PDF(Pubmed)
Abstract:
The Peto\'s paradox consists in the observation that individuals from long-lived and large animal species do not experience a higher cancer incidence, despite being exposed for longer time to the possibility of accumulating mutations and having more target cells exposed to the phenomenon. The existence of this paradox has been recently confirmed (Vincze et al., 2022). Concurrently, robust evidence has been published that longevity involves a convergent evolution of cellular mechanisms that prevent the accumulation of mutations (Cagan et al., 2022). It remains unclear which cellular mechanisms are critical to allow the evolution of a large body mass while keeping cancer at bay.

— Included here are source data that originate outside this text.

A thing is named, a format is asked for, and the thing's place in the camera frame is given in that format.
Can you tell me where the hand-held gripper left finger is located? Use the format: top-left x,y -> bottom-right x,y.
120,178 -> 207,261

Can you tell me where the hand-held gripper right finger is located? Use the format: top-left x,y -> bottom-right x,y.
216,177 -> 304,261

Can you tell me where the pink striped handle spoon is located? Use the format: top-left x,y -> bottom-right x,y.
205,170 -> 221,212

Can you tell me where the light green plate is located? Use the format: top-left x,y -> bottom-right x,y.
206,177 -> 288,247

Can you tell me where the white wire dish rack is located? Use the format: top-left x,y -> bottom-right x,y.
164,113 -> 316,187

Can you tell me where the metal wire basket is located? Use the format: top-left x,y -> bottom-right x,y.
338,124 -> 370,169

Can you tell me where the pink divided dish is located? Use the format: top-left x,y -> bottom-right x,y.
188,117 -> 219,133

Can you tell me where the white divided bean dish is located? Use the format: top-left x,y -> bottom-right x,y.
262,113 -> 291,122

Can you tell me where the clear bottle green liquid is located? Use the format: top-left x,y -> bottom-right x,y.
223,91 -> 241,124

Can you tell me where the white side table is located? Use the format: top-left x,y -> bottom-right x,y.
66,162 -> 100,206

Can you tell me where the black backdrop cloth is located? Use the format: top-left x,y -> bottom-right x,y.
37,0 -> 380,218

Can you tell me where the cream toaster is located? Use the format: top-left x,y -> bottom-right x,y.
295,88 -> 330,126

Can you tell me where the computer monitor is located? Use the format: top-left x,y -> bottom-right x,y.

Adding to existing data linking cellular replicative potential and species body mass (Lorenzini et al., 2005), we have grown a total of 84 skin fibroblast cell strains from 40 donors of 17 mammalian species and analyzed their Hayflick\'s limit, i.e., their senescent plateau, and eventual spontaneous immortalization escape. The correlation of immortalization and replicative capacity of the species with their longevity, body mass and metabolism has been assessed through phylogenetic multiple linear regression (MLR).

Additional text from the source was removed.